* **ACTIVITY**
Your response must be made up of each line in the data below that contains the string "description".
::::::::
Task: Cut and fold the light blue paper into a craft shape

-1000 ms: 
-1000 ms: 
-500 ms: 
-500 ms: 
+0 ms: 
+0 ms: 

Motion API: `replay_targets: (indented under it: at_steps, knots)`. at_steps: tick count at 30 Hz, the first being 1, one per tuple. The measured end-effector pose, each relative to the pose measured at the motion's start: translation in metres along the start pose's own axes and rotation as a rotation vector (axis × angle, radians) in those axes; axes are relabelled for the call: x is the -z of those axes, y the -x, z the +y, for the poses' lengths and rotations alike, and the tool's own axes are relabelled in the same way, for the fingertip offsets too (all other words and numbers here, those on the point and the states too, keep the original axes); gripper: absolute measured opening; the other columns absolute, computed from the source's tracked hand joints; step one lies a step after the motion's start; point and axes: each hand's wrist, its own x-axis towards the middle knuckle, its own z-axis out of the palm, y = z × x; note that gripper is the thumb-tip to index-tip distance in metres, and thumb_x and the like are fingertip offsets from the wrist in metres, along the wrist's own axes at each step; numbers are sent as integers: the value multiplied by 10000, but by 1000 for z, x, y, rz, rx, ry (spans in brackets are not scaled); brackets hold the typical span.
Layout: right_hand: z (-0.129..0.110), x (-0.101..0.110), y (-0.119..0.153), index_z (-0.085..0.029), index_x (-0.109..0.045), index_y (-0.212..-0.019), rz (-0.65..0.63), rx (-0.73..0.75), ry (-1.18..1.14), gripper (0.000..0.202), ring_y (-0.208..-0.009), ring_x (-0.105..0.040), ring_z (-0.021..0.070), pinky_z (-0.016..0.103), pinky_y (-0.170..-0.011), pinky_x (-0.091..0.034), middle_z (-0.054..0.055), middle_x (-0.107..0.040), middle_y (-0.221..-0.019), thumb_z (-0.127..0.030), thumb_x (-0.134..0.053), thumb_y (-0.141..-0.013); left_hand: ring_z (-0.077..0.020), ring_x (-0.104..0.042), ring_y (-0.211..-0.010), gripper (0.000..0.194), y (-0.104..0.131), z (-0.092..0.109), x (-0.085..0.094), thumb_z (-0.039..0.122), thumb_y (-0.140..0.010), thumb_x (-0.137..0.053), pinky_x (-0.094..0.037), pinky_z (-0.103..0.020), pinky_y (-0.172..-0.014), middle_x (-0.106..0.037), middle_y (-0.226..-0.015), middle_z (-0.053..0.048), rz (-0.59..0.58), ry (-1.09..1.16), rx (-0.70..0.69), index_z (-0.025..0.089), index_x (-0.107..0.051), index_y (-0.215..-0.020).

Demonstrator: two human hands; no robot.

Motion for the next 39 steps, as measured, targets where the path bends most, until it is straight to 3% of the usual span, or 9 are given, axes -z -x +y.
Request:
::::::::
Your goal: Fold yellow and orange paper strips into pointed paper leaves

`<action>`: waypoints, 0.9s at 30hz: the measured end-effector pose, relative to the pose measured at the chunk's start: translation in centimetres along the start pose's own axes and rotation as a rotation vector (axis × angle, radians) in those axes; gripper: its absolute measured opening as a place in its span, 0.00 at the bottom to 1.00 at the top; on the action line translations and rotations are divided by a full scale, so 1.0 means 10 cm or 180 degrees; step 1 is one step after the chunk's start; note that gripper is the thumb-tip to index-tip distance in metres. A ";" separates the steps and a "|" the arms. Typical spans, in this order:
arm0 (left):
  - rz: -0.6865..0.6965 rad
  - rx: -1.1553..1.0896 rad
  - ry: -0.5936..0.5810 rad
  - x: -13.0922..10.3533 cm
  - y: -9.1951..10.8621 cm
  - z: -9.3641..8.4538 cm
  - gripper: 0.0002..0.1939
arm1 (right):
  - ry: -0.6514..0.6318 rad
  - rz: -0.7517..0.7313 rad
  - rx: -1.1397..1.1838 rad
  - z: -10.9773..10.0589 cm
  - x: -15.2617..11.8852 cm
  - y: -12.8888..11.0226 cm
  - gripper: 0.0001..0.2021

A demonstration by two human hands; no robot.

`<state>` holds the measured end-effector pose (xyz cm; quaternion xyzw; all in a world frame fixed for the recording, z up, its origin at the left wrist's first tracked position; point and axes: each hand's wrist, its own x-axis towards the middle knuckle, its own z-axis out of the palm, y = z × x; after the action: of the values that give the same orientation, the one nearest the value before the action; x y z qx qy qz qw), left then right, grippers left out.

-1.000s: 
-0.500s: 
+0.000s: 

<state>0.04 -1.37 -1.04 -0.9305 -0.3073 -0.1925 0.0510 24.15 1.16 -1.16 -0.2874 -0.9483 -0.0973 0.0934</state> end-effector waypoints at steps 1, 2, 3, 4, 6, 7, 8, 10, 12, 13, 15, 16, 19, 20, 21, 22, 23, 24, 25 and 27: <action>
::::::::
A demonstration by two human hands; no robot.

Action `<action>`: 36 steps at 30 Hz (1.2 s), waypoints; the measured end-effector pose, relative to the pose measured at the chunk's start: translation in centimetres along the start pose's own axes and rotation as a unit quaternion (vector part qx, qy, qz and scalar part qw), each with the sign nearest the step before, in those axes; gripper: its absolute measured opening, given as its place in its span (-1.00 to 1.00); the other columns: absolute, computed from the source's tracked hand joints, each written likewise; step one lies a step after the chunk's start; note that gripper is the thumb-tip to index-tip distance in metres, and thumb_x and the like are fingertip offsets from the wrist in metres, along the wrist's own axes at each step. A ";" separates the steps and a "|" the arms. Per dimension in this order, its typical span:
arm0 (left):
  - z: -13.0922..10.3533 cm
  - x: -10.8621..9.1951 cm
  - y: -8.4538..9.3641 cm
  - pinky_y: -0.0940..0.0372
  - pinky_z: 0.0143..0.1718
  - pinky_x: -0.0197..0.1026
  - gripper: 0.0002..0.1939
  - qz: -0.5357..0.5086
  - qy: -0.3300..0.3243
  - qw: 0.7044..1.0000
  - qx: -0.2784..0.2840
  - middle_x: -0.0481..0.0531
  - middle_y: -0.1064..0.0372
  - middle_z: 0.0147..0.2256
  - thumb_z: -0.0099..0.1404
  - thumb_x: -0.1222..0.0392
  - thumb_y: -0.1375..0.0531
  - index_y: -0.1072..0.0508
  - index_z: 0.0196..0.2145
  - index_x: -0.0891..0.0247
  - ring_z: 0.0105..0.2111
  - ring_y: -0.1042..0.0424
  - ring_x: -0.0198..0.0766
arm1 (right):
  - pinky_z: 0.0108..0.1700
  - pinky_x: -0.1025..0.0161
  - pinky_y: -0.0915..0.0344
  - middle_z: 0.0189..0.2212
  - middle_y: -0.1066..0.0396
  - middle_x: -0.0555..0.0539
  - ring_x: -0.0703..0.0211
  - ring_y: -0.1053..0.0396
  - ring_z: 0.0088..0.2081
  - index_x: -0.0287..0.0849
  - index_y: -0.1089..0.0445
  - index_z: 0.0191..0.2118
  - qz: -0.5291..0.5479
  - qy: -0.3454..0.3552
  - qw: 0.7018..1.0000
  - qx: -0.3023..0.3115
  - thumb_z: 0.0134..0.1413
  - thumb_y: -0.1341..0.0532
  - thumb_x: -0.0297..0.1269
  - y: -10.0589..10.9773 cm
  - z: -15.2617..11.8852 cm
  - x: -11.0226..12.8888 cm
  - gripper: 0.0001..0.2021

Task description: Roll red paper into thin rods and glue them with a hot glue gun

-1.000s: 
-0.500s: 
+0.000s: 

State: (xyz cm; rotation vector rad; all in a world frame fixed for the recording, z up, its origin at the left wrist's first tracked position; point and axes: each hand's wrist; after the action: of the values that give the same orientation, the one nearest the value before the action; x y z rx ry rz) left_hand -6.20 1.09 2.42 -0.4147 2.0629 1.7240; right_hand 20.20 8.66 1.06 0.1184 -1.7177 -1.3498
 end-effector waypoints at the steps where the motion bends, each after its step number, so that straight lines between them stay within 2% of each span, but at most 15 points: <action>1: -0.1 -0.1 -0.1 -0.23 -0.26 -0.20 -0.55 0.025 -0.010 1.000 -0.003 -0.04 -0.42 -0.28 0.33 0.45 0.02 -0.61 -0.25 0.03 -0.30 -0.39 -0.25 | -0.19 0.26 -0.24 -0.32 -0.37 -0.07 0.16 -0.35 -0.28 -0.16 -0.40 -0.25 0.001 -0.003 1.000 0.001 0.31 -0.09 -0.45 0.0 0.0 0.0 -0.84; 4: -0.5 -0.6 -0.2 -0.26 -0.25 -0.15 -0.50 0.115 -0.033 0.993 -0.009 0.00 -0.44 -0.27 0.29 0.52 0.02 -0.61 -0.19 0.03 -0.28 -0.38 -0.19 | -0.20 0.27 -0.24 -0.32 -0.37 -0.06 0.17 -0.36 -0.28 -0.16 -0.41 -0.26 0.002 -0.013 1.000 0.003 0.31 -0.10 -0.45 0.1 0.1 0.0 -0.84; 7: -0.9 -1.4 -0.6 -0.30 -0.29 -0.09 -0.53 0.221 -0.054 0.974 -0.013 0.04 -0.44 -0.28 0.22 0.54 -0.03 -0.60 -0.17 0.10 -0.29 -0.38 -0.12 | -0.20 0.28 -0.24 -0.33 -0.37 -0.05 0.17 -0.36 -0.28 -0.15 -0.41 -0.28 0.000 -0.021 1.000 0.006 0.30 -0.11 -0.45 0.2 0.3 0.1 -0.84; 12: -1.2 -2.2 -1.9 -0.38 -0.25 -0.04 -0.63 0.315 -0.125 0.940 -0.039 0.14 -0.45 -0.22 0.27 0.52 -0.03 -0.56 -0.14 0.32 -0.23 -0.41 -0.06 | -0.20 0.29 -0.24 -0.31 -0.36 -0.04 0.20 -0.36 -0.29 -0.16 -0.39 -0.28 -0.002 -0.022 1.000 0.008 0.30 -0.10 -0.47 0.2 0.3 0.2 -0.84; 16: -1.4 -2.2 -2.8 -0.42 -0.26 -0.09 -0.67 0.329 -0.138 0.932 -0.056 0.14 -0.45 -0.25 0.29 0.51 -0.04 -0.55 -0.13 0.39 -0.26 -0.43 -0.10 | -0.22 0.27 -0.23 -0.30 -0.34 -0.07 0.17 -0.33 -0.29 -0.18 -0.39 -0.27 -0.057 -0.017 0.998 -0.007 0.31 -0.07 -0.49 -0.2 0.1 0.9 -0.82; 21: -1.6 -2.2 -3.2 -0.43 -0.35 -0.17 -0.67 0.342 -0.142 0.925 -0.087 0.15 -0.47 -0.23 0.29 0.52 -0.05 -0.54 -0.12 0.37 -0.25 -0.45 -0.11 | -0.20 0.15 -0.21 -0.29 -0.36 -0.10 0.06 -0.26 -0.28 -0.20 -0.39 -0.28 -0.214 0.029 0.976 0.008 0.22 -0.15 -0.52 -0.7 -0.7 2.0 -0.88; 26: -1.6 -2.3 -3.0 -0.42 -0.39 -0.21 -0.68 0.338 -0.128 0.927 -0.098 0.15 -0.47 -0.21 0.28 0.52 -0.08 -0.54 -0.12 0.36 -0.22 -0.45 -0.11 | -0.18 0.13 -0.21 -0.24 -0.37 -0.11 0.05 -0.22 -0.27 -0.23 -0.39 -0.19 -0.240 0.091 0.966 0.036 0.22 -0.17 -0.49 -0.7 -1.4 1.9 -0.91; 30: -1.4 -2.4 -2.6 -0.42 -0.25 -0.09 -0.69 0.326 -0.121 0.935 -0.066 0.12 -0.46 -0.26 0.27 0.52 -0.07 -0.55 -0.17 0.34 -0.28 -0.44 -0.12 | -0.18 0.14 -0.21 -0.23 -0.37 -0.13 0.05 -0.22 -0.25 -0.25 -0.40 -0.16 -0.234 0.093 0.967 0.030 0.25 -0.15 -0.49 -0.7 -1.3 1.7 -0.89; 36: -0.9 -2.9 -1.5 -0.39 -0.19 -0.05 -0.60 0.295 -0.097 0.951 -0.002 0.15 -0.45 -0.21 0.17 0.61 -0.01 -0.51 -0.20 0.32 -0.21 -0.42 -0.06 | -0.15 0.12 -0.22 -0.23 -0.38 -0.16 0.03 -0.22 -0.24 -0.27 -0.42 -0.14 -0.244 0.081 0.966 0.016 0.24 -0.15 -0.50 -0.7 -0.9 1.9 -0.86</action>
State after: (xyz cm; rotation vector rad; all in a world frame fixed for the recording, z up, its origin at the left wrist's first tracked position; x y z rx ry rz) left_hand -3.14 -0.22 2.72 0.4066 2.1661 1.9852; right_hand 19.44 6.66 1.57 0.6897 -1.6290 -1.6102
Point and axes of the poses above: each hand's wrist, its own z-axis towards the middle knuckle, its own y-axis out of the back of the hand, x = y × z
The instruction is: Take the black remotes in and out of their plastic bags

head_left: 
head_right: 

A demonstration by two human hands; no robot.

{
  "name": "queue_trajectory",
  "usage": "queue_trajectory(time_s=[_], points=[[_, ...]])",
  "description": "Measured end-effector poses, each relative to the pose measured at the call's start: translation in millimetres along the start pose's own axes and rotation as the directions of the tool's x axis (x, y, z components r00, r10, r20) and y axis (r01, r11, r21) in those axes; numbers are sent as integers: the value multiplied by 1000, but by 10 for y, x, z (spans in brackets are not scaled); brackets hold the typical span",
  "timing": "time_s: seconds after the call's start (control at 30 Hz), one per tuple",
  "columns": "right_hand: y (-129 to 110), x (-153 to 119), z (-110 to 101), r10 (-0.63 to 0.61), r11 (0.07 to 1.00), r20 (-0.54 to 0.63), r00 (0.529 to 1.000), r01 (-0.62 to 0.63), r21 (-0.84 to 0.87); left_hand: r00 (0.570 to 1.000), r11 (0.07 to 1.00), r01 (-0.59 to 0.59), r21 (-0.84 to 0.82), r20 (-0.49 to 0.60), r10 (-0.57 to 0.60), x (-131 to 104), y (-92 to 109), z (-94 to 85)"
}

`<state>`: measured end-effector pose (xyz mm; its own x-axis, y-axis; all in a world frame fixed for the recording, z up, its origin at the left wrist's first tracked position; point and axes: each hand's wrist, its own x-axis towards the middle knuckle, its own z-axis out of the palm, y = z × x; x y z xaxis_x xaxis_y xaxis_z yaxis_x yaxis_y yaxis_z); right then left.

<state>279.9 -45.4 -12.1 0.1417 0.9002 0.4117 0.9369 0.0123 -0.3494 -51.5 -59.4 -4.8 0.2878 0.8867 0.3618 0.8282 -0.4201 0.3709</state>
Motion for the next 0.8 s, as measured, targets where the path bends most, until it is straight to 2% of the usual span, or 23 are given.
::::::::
* **ANSWER**
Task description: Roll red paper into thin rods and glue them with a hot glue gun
  "description": "Measured end-effector poses, each relative to the pose measured at the call's start: translation in millimetres along the start pose's own axes and rotation as the directions of the tool's x axis (x, y, z components r00, r10, r20) and y axis (r01, r11, r21) in those axes; numbers are sent as integers: the value multiplied by 1000, but by 10 for y, x, z (spans in brackets are not scaled); brackets hold the typical span",

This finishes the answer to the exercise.